The remark struck G.T. as funny. He began to cackle, which drew a frown from the sheriff. Just then Ma came out the door, with the baby in her arms. The baby, a girl named Marcy, was cooing and blowing little spit bubbles. Ma handed her right over to Uncle Seth, at which point Marcy began to coo even louder. Pa was so busy upriver that he hadn’t even been home to see the baby yet—for all little Marcy knew, Uncle Seth was her pa, if she even knew what a pa was, at that age.
“Now, Mary Margaret,” Uncle Seth said, “you oughtn’t to have handed me this child. There might be gunplay to come, depending on how mad Baldy is and what he’s done with our mules.”
“No gunplay, no gunplay,” Sheriff Baldy said. “Getting my horse shot out from under me is violence enough for one afternoon. You can hold ten babies if you want to, Seth.”

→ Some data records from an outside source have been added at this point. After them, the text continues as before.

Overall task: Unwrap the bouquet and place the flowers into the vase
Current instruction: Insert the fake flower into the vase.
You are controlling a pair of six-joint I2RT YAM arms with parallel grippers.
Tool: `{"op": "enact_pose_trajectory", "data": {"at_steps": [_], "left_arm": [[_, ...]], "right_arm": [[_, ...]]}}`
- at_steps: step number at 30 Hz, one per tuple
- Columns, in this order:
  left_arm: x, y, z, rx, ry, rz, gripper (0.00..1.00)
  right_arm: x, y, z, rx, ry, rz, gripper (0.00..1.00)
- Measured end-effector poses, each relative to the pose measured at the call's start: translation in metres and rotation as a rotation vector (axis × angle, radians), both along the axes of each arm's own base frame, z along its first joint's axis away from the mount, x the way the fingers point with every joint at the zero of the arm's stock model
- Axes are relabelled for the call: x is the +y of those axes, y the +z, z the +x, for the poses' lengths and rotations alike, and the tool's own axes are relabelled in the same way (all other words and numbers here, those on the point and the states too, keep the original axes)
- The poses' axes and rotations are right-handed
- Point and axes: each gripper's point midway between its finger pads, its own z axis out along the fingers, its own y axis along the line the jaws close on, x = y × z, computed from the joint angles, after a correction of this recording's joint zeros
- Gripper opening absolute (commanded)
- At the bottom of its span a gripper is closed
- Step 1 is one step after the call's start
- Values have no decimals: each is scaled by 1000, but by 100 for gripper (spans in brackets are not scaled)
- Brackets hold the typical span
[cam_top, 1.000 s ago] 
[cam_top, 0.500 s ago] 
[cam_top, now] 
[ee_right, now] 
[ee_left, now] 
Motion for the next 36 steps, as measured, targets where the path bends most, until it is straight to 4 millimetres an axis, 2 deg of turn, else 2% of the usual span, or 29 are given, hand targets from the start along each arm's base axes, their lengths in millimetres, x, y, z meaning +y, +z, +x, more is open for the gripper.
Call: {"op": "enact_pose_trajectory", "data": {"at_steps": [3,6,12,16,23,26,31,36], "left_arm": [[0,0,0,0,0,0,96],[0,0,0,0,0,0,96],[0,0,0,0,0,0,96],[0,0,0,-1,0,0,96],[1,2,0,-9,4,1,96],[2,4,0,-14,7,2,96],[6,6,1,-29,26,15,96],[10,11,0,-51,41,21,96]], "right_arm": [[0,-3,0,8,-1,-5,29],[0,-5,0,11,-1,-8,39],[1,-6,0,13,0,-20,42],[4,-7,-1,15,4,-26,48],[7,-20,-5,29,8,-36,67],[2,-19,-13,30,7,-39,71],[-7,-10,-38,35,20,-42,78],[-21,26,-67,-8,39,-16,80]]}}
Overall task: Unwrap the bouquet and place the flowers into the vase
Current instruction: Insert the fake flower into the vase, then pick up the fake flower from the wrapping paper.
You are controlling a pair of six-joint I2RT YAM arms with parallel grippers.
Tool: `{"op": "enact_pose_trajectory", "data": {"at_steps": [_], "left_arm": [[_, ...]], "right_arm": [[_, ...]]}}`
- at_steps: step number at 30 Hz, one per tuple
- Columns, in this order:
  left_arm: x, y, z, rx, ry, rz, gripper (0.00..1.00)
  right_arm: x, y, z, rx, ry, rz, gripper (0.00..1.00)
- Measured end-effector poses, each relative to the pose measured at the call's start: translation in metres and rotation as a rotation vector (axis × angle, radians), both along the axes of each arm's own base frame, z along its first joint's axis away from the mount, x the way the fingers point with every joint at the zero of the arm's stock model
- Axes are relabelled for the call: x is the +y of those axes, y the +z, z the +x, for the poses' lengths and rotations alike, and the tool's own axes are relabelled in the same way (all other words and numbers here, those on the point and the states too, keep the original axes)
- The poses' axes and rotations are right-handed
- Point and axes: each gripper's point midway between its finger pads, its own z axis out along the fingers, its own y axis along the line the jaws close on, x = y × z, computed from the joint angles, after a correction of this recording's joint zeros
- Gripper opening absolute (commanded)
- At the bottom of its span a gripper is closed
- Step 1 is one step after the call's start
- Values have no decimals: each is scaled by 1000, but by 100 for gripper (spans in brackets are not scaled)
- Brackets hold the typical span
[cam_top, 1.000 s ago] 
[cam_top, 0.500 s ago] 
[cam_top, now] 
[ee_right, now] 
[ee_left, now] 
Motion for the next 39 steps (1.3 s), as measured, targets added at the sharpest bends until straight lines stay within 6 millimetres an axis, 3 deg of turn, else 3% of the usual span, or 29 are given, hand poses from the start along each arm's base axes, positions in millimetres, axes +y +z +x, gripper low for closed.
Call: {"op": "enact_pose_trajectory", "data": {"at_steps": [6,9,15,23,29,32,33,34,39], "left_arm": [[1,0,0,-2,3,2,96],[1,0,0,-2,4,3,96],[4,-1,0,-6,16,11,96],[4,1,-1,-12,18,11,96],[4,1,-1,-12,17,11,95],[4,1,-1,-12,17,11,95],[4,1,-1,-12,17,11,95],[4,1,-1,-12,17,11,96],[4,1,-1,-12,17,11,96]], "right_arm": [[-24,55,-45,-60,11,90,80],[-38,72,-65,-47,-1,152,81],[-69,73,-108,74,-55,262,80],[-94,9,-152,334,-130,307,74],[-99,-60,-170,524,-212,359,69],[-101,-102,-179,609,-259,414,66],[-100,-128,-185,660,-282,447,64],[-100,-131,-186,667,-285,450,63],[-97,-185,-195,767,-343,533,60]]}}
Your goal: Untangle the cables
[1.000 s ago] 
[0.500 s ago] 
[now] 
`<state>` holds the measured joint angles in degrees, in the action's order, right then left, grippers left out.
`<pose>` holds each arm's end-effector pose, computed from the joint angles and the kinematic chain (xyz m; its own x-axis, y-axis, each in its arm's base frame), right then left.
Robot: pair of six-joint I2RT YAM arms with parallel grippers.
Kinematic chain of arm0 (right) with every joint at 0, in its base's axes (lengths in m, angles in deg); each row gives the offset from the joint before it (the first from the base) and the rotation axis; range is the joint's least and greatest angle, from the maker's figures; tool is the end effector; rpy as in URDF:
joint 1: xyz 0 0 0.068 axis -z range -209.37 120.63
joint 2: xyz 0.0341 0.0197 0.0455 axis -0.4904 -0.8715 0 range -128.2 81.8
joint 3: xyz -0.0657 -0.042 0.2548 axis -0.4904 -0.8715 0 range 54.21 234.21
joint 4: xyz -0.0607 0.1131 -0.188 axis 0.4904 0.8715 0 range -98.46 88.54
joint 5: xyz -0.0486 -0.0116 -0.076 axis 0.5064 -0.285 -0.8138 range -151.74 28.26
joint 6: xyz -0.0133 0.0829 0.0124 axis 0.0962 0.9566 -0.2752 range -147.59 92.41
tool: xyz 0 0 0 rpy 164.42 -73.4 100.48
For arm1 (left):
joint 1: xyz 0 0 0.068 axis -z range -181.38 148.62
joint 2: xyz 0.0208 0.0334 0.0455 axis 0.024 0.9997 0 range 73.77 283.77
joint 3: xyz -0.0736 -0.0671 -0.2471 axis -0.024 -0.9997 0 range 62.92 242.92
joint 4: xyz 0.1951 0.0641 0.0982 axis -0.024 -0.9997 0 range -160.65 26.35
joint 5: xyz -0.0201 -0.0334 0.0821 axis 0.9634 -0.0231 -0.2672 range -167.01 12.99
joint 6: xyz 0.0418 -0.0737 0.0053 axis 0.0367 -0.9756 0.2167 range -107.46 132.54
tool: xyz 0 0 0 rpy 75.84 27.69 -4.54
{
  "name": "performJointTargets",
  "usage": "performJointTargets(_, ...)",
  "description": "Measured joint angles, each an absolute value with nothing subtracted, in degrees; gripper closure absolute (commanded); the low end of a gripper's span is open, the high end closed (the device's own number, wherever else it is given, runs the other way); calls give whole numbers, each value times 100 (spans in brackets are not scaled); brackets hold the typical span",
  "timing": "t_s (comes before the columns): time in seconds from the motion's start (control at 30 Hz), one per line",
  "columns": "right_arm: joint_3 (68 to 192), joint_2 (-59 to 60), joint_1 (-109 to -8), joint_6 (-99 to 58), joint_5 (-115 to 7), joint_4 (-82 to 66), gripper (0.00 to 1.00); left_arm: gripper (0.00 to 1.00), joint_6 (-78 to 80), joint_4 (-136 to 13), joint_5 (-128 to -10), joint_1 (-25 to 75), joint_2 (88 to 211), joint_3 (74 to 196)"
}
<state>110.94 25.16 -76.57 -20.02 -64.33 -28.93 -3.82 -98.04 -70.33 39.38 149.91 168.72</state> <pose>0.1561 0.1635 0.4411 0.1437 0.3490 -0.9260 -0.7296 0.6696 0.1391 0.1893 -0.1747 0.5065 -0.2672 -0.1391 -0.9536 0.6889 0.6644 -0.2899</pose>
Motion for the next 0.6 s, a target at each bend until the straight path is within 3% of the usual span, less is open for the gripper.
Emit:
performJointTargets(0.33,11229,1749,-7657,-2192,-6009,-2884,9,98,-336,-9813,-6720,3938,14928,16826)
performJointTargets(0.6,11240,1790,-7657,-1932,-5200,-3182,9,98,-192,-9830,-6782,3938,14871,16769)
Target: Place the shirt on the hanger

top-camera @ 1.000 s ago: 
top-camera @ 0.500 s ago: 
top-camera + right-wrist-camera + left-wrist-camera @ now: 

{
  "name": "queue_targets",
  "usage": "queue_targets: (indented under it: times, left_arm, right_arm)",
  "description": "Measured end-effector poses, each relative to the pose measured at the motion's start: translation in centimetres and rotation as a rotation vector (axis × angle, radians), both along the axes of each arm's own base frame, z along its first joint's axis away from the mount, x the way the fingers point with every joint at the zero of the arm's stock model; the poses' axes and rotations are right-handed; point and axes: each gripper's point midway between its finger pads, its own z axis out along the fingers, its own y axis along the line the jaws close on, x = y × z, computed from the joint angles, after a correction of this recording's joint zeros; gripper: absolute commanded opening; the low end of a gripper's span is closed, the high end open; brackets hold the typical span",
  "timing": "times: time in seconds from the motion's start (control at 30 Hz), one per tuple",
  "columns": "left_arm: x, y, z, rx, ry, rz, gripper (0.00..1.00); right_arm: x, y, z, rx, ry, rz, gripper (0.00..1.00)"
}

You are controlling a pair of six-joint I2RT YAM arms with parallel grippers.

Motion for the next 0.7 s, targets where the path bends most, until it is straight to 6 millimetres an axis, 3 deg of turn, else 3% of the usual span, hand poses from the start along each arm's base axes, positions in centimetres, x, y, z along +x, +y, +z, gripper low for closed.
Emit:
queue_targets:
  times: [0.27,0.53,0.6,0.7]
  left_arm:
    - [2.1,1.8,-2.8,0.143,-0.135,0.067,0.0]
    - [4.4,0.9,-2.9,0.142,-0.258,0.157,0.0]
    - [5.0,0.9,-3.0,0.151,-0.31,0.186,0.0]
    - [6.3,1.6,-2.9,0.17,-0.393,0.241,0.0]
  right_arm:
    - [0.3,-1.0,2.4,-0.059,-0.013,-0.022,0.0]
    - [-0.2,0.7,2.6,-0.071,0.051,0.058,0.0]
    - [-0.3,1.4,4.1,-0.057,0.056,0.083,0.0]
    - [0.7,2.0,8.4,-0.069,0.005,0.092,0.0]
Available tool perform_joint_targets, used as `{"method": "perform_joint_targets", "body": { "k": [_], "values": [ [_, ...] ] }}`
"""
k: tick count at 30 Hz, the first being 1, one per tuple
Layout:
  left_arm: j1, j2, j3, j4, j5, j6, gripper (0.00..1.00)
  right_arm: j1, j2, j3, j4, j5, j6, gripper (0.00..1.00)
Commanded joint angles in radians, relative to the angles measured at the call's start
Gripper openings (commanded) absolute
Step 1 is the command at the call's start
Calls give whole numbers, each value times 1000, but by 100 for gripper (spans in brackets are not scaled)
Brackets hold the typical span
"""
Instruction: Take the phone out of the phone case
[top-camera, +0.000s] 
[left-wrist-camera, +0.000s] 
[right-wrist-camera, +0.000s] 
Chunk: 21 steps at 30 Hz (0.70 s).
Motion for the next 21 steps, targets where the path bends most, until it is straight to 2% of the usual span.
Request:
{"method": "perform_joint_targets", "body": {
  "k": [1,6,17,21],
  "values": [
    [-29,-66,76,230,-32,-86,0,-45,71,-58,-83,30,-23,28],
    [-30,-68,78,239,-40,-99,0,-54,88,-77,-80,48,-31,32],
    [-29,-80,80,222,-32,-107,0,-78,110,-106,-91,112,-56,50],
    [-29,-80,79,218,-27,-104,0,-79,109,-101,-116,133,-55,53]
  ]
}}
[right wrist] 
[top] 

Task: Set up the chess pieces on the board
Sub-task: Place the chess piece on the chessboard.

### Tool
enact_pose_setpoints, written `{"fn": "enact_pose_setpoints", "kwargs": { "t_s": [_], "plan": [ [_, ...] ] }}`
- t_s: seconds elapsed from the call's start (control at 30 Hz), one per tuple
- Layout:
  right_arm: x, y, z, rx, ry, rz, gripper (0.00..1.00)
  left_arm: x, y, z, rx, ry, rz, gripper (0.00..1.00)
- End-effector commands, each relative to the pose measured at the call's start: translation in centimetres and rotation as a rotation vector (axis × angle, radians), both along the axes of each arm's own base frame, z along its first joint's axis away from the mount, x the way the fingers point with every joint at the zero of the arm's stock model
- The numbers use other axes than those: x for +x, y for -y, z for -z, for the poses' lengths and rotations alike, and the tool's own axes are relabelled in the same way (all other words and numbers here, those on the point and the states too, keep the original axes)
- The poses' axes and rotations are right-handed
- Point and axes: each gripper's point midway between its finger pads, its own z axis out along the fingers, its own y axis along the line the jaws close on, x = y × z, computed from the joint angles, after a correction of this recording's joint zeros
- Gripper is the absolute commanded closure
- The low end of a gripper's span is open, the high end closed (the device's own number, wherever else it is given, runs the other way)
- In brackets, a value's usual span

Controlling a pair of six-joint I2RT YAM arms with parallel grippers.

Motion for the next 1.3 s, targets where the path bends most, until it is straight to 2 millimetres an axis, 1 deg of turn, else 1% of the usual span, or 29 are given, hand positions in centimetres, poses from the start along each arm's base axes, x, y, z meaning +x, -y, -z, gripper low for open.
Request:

Ma walked around the dead horse, looking down at it thoughtfully. She didn’t say a word, either kind or unkind, to Sheriff Baldy. When she got round to the rump of the horse she leaned over and tested it with her f
ingers, to see if it might have a little fat on it, rather than just being all muscular and stringy.
“Why, it is a horse. That’s a surprise,” Ma said lightly.
“Of course it’s a horse, thoroughly dead!” the sheriff said. “You shot it out from under me before I could even open my mouth to ask for the loan of your mules. What did you think it was, if not a horse?”
“An elk,” Ma said, with a kind of faraway look in her eye. “I thought it was a big fat elk, walking right up to my door.”
She paused. She had lost flesh in the years of the war—everybody had.
“I thought, no more mush, we’re going to be eating elk,” she said. “Granpa can stop complaining and I can be making a little richer milk for this baby—she’s not as chubby as my other babies have been.”
Sheriff Baldy sat there on the dead horse with his mouth open—a bug could have flown right into his mouth, if one had been nearby.
“You mean you didn’t shoot it because we were borrowing the mules?” he asked. “I was going to explain why we needed the mules, but you didn’t give me time. You stepped out the door and the next thing I knew this horse was dead.”
Ma made no reply—she just tested the rump in another place with her fingers. Baby Marcy was still bubbling and cooing.
“Well, I swear, Mary Margaret,” Sheriff Baldy said. “This was a big roan horse. How could you get it in your head that it was an elk?”
Ma still had the faraway look in her eye. It worried me when she got that look, though I couldn’t really have said what it was I was worried about. I think it must have worried the sheriff too.
“I guess I was just too hungry to see straight, Eddie,” she said, calling Sheriff Baldy by his first name. At least I guess it was his first name. I had never heard anyone use it before.
“I’m hungry and my family’s hungry,” Ma went on. “Horse meat’s not as tasty as elk, but it will do. Whatever I owe you we can put toward the rent of the mules.”
She started for the house, but the look on the sheriff’s face must have made her feel a little sorry for him, because she turned at the cabin door and looked back at him for a moment.